I used the jiwer package  
jiwer package https://pypi.org/project/jiwer/


In [2]:
from jiwer import wer
import string
import os
import re
import pandas as pd

# Define punctuation to be removed
punctuation = '.,?![]>♪"'

# List of directories to loop through
directories = ['./yt_asr/', './gold/', './yt_manual/']

video_id = []
asr_error = []
manual_error = []

for filename in os.listdir(directories[0]):  # Assuming all directories have the same files
    video_id.append(filename)
    
    for directory in directories:
        file_path = os.path.join(directory, filename)
        
        # Read the file
        with open(file_path, 'r') as file:
            text = file.read()

        # Remove specified punctuation
        if directory == './yt_manual/':
            # Remove hyphens that do not have word or numbers on either side
            text = re.sub(r'(?<!\w)-(?!\w)', '', text)
            # the manual files are taken directly from YouTube, so they are on multiple lines
            text = ''.join(ch for ch in text if ch not in punctuation).lower()
            # Remove colons that do not have numbers on both sides
            text = re.sub(r'(?<!\d):(?!\d)', '', text)
            # Remove words that appear between brackets
            text = re.sub(r'\(.*?\)', '', text)
            # replace newlines with a space
            text = text.replace('\n', ' ')
            # replace multiple spaces with a single space
            text = re.sub(' +', ' ', text)
        else:
            # The only difference is that I am not removing new lines (\n) because there aren't any in these texts
            text = re.sub(r'(?<!\w)-(?!\w)', '', text)
            text = ''.join(ch for ch in text if ch not in punctuation).lower()
            text = re.sub(r'(?<!\d):(?!\d)', '', text)
            text = re.sub(r'\(.*?\)', '', text)
            text = re.sub(' +', ' ', text)

        # Store the text based on its directory
        if directory == './gold/':
            gold = text
        elif directory == './yt_asr/':
            asr = text
        elif directory == './yt_manual/':
            manual = text

    # Calculate the WER for the ASR and manual transcripts
    asr_error.append(wer(gold, asr))
    manual_error.append(wer(gold, manual))

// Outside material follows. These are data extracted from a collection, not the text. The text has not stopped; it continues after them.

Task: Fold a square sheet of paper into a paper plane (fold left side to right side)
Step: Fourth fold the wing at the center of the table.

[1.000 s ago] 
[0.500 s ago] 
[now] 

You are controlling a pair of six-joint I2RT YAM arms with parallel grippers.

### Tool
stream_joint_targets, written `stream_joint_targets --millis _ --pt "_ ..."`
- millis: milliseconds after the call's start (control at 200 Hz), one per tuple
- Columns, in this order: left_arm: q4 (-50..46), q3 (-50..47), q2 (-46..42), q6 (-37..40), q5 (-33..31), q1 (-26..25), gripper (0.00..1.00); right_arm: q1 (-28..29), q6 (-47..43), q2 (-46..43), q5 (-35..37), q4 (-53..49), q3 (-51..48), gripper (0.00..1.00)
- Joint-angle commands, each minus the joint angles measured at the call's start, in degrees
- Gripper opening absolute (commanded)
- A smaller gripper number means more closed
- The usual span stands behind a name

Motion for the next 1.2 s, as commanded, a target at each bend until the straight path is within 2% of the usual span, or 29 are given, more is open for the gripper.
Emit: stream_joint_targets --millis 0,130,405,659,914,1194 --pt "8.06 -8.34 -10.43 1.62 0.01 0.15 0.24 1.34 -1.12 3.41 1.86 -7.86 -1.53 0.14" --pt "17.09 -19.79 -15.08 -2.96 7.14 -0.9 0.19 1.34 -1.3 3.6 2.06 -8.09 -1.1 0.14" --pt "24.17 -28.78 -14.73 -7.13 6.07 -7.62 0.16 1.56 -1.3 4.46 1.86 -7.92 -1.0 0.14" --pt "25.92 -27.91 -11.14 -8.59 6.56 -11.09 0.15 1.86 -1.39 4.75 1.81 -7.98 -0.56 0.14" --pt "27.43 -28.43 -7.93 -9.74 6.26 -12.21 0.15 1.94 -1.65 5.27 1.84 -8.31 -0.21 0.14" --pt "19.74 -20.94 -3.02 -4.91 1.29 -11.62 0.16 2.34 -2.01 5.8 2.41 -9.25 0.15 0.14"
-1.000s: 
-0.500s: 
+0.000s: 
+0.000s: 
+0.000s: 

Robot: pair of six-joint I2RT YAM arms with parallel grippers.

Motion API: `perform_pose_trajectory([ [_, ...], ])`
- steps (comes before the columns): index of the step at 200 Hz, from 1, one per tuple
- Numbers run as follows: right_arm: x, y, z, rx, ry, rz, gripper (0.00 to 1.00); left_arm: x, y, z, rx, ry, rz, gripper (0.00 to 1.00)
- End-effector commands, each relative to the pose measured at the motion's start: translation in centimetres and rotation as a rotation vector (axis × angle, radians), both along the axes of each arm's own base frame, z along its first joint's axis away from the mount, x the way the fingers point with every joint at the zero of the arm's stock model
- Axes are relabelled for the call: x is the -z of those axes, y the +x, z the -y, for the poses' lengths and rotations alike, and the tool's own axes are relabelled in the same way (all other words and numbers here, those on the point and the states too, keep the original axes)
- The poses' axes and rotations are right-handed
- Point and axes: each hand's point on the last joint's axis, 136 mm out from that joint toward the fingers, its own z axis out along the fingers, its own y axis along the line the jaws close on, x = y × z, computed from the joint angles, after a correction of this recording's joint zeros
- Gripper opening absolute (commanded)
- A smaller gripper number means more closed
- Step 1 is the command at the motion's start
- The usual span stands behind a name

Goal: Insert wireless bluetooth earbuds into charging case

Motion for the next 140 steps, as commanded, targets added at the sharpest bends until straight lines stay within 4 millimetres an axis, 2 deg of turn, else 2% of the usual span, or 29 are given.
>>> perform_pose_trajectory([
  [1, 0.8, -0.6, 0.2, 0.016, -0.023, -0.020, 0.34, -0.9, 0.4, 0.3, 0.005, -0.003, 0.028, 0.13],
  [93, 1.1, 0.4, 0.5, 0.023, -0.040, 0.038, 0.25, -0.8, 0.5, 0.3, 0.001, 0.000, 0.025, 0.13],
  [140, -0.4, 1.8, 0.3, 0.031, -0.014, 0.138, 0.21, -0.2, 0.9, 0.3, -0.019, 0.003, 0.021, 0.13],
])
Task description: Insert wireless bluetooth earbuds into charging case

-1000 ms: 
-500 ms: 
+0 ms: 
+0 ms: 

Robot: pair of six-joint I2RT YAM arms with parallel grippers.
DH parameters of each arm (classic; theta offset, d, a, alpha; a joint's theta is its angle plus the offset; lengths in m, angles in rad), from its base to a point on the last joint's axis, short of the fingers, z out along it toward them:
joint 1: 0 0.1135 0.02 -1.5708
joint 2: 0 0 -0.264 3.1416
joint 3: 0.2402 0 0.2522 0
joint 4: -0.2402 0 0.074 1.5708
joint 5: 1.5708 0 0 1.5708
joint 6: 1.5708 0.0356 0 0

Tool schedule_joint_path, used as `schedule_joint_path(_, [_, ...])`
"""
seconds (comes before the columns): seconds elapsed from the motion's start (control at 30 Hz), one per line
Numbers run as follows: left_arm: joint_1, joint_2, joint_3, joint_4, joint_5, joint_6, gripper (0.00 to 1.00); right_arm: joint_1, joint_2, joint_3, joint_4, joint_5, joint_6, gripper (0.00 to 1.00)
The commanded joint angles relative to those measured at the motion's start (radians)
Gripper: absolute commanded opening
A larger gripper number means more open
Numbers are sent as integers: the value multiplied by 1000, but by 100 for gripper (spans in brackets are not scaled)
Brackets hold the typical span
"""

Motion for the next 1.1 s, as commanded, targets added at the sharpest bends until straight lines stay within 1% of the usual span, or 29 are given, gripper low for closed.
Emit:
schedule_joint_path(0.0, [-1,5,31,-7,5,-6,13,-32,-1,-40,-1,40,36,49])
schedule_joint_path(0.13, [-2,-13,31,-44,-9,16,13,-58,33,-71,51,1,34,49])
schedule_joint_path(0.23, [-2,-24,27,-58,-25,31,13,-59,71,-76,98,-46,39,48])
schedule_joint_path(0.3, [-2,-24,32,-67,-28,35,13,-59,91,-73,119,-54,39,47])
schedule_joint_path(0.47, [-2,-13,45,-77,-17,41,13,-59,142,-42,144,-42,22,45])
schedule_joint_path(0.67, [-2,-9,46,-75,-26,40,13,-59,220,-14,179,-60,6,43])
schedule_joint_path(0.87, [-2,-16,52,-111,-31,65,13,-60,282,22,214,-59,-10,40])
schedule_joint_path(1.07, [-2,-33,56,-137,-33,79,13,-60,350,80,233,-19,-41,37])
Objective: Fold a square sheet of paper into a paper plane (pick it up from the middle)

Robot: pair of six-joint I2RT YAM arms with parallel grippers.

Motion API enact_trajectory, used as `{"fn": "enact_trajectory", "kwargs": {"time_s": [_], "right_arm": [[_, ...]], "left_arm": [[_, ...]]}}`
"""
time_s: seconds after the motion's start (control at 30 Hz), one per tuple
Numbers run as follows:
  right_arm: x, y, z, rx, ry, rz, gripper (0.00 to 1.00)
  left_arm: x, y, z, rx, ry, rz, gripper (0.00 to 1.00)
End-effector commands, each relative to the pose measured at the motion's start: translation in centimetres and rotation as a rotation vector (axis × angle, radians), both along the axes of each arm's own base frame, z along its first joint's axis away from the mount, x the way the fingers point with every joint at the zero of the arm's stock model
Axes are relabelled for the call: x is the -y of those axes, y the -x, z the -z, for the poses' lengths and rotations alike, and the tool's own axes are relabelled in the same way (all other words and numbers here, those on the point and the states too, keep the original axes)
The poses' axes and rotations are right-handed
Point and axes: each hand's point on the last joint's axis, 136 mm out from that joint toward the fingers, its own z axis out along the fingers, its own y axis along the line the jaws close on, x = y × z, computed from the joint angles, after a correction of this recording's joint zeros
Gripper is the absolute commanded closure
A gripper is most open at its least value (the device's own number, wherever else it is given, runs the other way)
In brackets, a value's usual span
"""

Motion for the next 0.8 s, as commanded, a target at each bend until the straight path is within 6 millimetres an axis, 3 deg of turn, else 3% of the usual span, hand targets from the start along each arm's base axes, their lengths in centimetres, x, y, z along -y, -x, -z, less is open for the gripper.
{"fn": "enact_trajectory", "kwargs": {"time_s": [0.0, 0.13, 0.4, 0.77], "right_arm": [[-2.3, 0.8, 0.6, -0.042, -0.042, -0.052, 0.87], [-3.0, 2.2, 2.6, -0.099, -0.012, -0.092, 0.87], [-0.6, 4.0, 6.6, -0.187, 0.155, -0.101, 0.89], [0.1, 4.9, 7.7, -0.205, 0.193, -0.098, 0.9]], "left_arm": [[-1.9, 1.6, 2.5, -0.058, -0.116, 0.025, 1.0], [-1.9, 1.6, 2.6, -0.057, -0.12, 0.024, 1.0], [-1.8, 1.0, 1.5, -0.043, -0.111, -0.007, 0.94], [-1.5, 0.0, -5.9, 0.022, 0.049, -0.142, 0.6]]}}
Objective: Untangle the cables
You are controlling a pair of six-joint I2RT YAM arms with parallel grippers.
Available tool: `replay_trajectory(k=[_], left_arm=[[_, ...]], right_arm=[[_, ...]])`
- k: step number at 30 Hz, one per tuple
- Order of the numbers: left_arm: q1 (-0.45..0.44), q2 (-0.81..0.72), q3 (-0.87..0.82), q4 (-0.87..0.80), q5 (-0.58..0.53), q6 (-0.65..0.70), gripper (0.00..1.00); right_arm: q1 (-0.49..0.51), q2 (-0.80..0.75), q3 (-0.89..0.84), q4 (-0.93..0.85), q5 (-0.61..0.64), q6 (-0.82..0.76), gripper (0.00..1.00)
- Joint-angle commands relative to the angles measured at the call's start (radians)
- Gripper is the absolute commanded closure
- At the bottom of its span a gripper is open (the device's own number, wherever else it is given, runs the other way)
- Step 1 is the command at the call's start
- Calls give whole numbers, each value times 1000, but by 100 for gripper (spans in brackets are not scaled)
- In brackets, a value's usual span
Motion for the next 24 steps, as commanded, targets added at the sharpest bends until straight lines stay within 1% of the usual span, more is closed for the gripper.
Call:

df = pd.DataFrame({'video_id': video_id, 'asr_error': asr_error, 'manual_error': manual_error})
df.round(3)

Unnamed: 0,video_id,asr_error,manual_error
0,-24pGXi756k.txt,0.002,0.43
1,8XMaizBLfaQ.txt,0.02,0.168
2,98dRHoH1t1M.txt,0.013,0.029
3,cR1EgtHf87c.txt,0.337,0.69
4,OQSBtvsm8Ro.txt,0.06,0.723
5,wanXeH7DQ8E.txt,0.029,0.458
6,WF5hx4QMznA.txt,0.04,0.219
7,WToYJpzbdnA.txt,0.333,0.068
8,y9d1C68V1EM.txt,0.023,0.299
9,ztbl6pE6V8M.txt,0.0,0.0


In [3]:
df.round(3).to_csv('wer_stats_asr_manual.csv', index=False, encoding='utf-8')

Regular boxplots (showing outliers)

In [4]:
import plotly.graph_objects as go
from plotly.subplots import make_subplots

# Make a blank figure
fig = make_subplots(rows=1, cols=1)
# change the background colour to grey
fig.update_layout(
    plot_bgcolor='#ececec')

# make a boxplot for the ASR word error rate
fig.add_trace(go.Box(y=df['asr_error'], name='YouTube ASR',
                marker_color = 'black'))

# make a boxplot for the manual transcript word error rate
fig.add_trace(go.Box(y=df['manual_error'], name = 'YouTube Manual',
                marker_color = 'black'))

# Add y-axis label
fig.update_yaxes(title_text='Word Error Rate')

fig.update_layout(showlegend=False)

fig.show()

Boxplots showing all boxpoints

In [5]:
import plotly.graph_objects as go
from plotly.subplots import make_subplots
import plotly.io as pio

# Make a blank figure
fig = make_subplots(rows=1, cols=1)
# change the background colour to grey
fig.update_layout(
    plot_bgcolor='#ececec')

# make a boxplot for the ASR word error rate
fig.add_trace(go.Box(y=df['asr_error'], name='YouTube ASR',
                marker_color = 'black',
                boxpoints = 'all',
                marker_size=3))

# make a boxplot for the manual transcript word error rate
fig.add_trace(go.Box(y=df['manual_error'], name = 'YouTube Manual',
                marker_color = 'black',
                boxpoints = 'all',
                marker_size=3))

# Add y-axis label
fig.update_yaxes(title_text='Word Error Rate')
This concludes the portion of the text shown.